We talk to clients all the time who are excited about the prospects and tantalizing benefits of automation technologies. They have real problems to solve, and the faster the better. Unfortunately, to do these implementations well—where humans actually adopt the technology and even scale it–the journey, like most things worthwhile, takes time and effort. There is no silver bullet.
The closest thing to it however, already exists within your organization. So that’s good news! The bad news is that it’s unlikely documented anywhere and you’re going to have to talk to humans to extract it. And unfortunately, up-front collaboration with the business is not generally a known strength of technology teams.
I am referring to a most valuable resource—tacit knowledge. Tacit knowledge is the information that employees are aware of from their experience of doing their jobs. This undocumented knowledge drives decision-making and must play a central role in the design of your automation solutions. It is the golden spike of data that turns automation from basic to revolutionizing how work gets done.
Here is an example: North Highland uses Workday for its timesheets. Somewhere in Workday there is a job aid or user guide that covers the very black and white process of entering one’s time. What it does not include, and what every employee I know does, is the step of looking at our Outlook calendars to verify and even remember what the heck we did that week in detail. That is really how I fill out my time, on top of the formal Workday business process. If you were to build a bot to automate this process for a human, and you take only my tacit knowledge or only the documented business process, you are unlikely to get an optimized result because at best, you are working with a limited portion of the necessary information. The end product would inevitably fall short.
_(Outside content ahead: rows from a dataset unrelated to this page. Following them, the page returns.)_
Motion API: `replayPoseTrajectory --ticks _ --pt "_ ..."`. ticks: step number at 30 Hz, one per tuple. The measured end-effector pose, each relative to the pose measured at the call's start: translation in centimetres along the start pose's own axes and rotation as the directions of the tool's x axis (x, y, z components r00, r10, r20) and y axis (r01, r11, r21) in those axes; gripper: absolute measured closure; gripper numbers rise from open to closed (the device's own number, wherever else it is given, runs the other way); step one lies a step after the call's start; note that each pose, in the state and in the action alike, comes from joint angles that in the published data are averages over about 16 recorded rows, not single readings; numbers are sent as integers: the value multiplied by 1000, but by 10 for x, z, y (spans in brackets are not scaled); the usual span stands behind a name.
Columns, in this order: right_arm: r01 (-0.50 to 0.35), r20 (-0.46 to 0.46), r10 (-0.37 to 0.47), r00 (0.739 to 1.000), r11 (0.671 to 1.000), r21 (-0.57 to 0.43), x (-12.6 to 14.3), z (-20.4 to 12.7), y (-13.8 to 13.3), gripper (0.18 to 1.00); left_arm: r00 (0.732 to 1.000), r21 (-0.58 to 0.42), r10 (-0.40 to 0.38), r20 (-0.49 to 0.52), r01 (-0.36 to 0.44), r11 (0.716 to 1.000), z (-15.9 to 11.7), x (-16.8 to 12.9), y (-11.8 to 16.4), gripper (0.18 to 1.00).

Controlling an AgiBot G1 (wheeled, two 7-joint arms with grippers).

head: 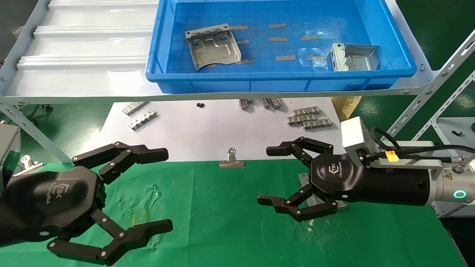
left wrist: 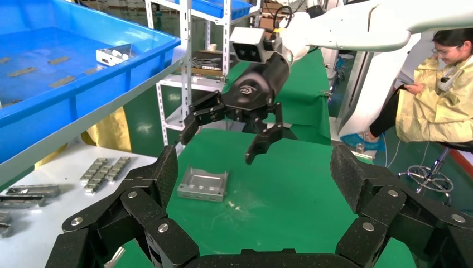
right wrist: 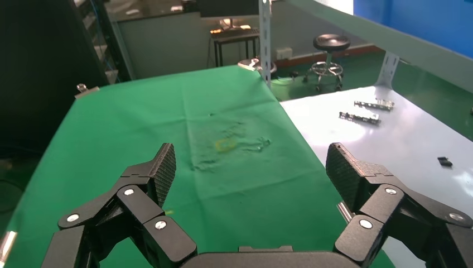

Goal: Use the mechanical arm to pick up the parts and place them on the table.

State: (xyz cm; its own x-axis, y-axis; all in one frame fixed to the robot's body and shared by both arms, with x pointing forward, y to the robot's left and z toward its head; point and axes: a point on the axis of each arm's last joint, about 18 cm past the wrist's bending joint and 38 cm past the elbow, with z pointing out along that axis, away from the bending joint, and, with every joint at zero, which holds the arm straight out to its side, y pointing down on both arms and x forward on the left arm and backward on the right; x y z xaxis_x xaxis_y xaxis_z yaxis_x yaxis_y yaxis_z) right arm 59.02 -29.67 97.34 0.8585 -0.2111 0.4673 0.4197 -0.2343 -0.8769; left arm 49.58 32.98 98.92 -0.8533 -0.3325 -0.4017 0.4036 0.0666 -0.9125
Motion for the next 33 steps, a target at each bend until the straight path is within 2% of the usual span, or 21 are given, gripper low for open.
replayPoseTrajectory --ticks 17,33 --pt "-19 19 17 1000 994 104 -37 -15 -25 179 1000 0 0 0 0 1000 0 0 0 184" --pt "-5 27 1 1000 991 132 -68 -32 -49 179 1000 0 0 0 0 1000 0 0 0 184"
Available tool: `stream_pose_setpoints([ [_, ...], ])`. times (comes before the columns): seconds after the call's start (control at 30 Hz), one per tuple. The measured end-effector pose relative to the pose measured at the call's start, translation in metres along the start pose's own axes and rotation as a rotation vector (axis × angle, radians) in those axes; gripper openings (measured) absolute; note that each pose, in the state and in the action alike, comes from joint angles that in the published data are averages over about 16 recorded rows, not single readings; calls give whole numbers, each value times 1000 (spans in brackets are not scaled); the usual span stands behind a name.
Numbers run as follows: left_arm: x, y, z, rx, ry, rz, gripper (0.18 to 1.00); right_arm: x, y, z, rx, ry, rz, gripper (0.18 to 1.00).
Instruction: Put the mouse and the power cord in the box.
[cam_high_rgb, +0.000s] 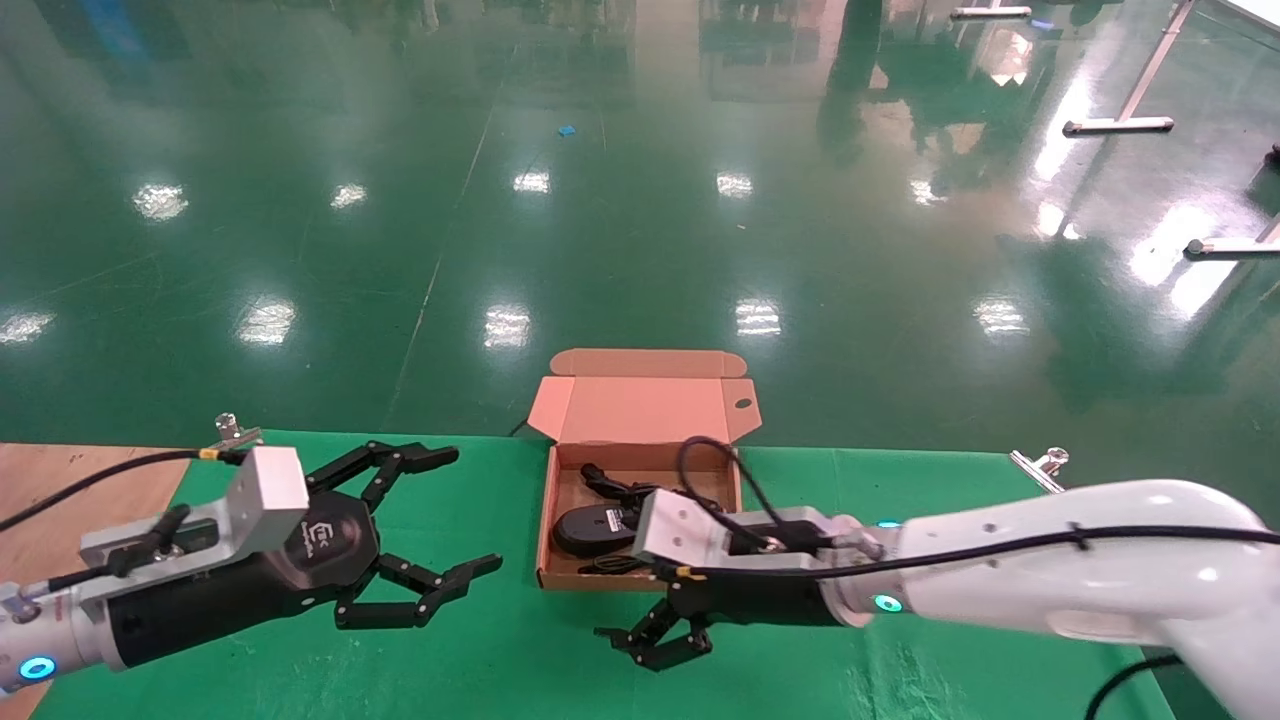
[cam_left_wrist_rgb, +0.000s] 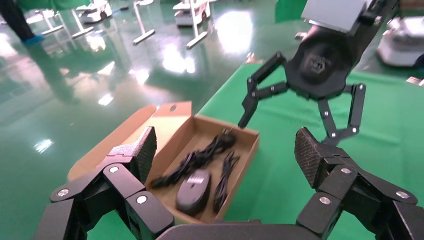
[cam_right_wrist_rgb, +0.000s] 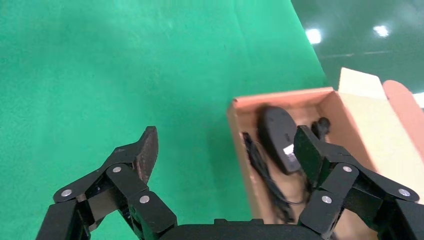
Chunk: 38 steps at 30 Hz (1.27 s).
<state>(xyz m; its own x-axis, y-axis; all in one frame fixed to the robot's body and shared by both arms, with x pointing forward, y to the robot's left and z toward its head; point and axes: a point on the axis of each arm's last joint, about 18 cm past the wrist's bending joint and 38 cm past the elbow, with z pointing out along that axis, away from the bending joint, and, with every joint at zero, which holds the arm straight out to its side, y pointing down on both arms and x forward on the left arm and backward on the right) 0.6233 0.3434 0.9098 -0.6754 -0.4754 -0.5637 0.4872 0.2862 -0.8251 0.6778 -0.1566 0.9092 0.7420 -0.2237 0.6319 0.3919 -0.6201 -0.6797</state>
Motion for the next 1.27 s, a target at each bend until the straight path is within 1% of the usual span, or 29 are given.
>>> stream_pose_setpoints([
  [0.1,3,-12,-1,31,20,-18,1001,-4,-1,-15,52,-10,53,969],
  [0.3,10,-37,-4,85,65,-48,1001,-11,-4,-48,156,-28,137,994],
  [0.6,23,-73,-12,142,140,-80,1001,-22,-12,-106,303,-49,212,1001],
  [0.8,34,-96,-19,164,195,-93,1001,-31,-20,-148,389,-64,227,1001],
  [1.03,50,-122,-29,172,261,-102,1001,-45,-31,-198,472,-87,212,1001],
  [1.27,58,-134,-34,169,294,-104,1001,-54,-38,-223,505,-101,192,1001],
])
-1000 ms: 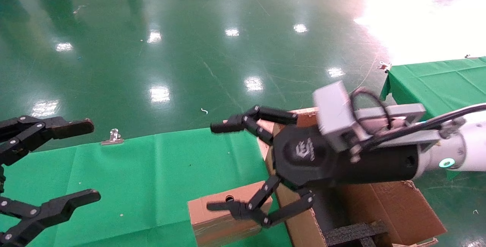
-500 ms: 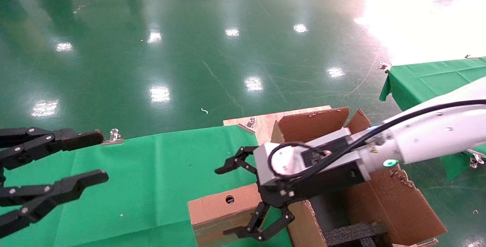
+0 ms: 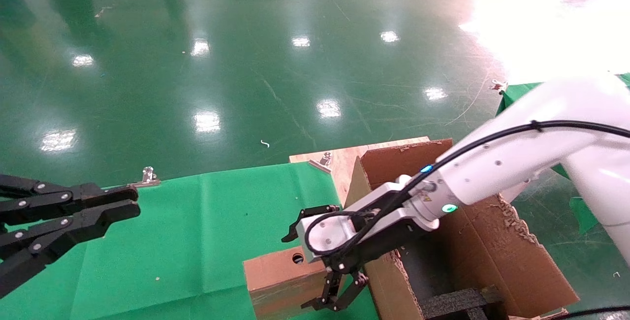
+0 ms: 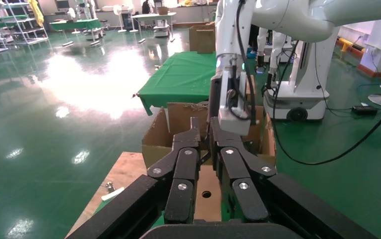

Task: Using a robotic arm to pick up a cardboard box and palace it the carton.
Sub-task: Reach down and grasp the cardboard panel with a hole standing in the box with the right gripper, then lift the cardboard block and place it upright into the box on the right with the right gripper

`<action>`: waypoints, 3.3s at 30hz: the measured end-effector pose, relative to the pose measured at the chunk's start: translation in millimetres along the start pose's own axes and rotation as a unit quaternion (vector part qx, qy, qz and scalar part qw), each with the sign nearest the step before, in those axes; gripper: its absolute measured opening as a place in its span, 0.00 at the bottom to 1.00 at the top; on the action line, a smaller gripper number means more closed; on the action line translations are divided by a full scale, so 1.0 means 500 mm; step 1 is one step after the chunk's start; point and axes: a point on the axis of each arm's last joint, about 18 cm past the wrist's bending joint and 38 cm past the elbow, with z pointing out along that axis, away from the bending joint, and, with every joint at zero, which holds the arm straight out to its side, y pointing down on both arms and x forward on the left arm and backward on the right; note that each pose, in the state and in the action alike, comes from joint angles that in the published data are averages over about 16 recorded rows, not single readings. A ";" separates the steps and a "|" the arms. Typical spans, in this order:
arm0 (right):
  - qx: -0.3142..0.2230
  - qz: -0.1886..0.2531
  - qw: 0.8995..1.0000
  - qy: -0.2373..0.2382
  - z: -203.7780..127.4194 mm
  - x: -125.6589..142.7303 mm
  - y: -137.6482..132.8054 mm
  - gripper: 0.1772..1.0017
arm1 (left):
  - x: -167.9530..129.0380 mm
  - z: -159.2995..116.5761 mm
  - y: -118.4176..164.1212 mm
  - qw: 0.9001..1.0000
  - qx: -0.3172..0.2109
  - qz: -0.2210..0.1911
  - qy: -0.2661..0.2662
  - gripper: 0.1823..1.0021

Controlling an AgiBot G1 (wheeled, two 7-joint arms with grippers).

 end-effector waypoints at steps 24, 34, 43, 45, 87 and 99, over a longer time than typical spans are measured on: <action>-0.071 -0.055 0.995 -0.036 0.045 0.034 -0.012 0.98 | 0.000 0.000 0.000 1.000 0.000 0.000 0.000 0.07; -0.068 -0.052 0.996 -0.033 0.042 0.033 -0.011 0.89 | 0.000 0.000 0.000 1.000 0.000 0.000 0.000 0.25; -0.067 -0.051 0.996 -0.031 0.041 0.033 -0.011 0.70 | 0.000 0.000 0.000 1.000 0.000 0.000 0.000 0.50; -0.067 -0.051 0.996 -0.031 0.040 0.033 -0.011 0.65 | 0.000 0.000 0.000 1.000 0.000 0.000 0.000 0.56; -0.054 -0.146 0.982 0.104 -0.286 0.207 -0.197 0.29 | 0.000 0.000 0.000 1.000 0.000 0.000 0.000 1.00; -0.091 -0.115 0.982 0.123 -0.365 0.194 -0.138 0.29 | 0.000 0.000 0.000 1.000 0.000 0.000 0.000 1.00</action>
The same is true for automation. If you want it to replace or augment the work of humans, and generate cost takeouts and efficiencies, the subjective knowledge that your workers know from experience is critically important.
Capturing this knowledge is the reason these are not typical technology implementations. To be successful in automation, the work must be human-centered design meets data science meets technology. This approach can help you uncover new data sources, identify better applications of cognitive solutions for more immediate and viable ROI, and empower businesses to not only adopt these technologies more quickly, but to drive making them better, faster.
Don’t foolishly overlook the goldmine of information that walks past your desk every day—in more ways than we can name in a blog format, your people and what they know about the real, day-to-day experience of your business is the key to unlocking your automation potential.